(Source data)
[Start of Attachment]

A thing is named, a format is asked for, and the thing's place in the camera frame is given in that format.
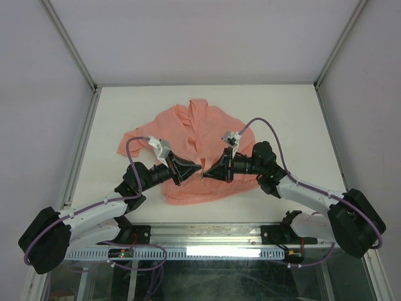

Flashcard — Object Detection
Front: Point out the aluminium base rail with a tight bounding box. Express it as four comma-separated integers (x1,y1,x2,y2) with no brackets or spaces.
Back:
95,223,317,246

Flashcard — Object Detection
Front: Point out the peach pink zip jacket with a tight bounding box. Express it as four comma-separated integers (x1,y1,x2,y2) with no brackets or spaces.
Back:
117,99,258,205

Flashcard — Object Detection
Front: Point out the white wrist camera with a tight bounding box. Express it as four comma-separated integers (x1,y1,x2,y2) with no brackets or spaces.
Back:
222,131,242,149
148,136,171,166

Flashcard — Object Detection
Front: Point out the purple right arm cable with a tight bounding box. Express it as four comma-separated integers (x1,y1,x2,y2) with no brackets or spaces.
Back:
237,117,385,250

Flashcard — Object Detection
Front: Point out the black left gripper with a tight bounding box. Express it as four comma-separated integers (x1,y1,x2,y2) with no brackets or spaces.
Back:
138,151,201,192

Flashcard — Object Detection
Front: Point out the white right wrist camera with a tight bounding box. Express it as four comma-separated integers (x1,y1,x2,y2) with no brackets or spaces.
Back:
222,131,242,149

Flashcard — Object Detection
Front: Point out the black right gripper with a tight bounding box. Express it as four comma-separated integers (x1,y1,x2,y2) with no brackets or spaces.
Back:
202,147,263,184

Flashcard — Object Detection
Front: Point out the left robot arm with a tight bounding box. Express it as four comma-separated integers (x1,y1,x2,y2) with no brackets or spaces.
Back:
18,152,202,275

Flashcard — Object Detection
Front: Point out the white slotted cable duct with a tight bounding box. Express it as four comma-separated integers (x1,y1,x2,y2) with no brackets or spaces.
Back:
66,246,284,261

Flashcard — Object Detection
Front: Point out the aluminium enclosure frame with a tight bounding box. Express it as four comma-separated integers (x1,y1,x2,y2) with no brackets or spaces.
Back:
21,0,401,301

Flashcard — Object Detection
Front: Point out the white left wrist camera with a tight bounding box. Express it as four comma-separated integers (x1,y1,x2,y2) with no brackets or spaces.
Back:
148,136,171,166

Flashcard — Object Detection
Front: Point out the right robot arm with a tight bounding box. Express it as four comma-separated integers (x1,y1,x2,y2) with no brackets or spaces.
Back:
203,142,386,258

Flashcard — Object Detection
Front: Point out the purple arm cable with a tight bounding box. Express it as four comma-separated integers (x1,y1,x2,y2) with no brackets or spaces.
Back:
237,117,385,250
24,136,151,267

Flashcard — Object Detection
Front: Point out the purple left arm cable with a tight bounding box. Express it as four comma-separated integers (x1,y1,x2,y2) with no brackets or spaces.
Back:
24,136,151,267

[End of Attachment]

Each line of the data is to be duplicated exactly; pictures stay out of the copy.

A thing is named, a format is asked for, and the thing's place in the camera frame is given in that format.

Flashcard — Object Detection
Front: Point out the aluminium base rail with a tight bounding box. Express it as four comma-separated integers (x1,y1,x2,y2) with no brackets or spaces.
Back:
95,223,317,246

Flashcard — Object Detection
Front: Point out the peach pink zip jacket with a tight bounding box. Express it as four comma-separated integers (x1,y1,x2,y2) with no brackets or spaces.
Back:
117,99,258,205

Flashcard — Object Detection
Front: Point out the white wrist camera with a tight bounding box. Express it as four comma-separated integers (x1,y1,x2,y2) with no brackets or spaces.
Back:
222,131,242,149
148,136,171,166

Flashcard — Object Detection
Front: Point out the purple right arm cable with a tight bounding box. Express it as four comma-separated integers (x1,y1,x2,y2) with no brackets or spaces.
Back:
237,117,385,250

Flashcard — Object Detection
Front: Point out the black left gripper with a tight bounding box. Express it as four comma-separated integers (x1,y1,x2,y2) with no brackets or spaces.
Back:
138,151,201,192

Flashcard — Object Detection
Front: Point out the white right wrist camera with a tight bounding box. Express it as four comma-separated integers (x1,y1,x2,y2) with no brackets or spaces.
Back:
222,131,242,149

Flashcard — Object Detection
Front: Point out the black right gripper with a tight bounding box. Express it as four comma-separated integers (x1,y1,x2,y2) with no brackets or spaces.
Back:
202,147,263,184

Flashcard — Object Detection
Front: Point out the left robot arm with a tight bounding box. Express it as four comma-separated integers (x1,y1,x2,y2) with no brackets or spaces.
Back:
18,152,202,275

Flashcard — Object Detection
Front: Point out the white slotted cable duct with a tight bounding box. Express it as four comma-separated integers (x1,y1,x2,y2) with no brackets or spaces.
Back:
66,246,284,261

Flashcard — Object Detection
Front: Point out the aluminium enclosure frame with a tight bounding box. Express it as four comma-separated integers (x1,y1,x2,y2) with no brackets or spaces.
Back:
21,0,401,301

Flashcard — Object Detection
Front: Point out the white left wrist camera with a tight bounding box. Express it as four comma-separated integers (x1,y1,x2,y2) with no brackets or spaces.
Back:
148,136,171,166

Flashcard — Object Detection
Front: Point out the right robot arm with a tight bounding box. Express it as four comma-separated integers (x1,y1,x2,y2) with no brackets or spaces.
Back:
203,142,386,258

Flashcard — Object Detection
Front: Point out the purple arm cable with a tight bounding box. Express it as four comma-separated integers (x1,y1,x2,y2) with no brackets or spaces.
Back:
237,117,385,250
24,136,151,267

Flashcard — Object Detection
Front: Point out the purple left arm cable with a tight bounding box. Express it as four comma-separated integers (x1,y1,x2,y2) with no brackets or spaces.
Back:
24,136,151,267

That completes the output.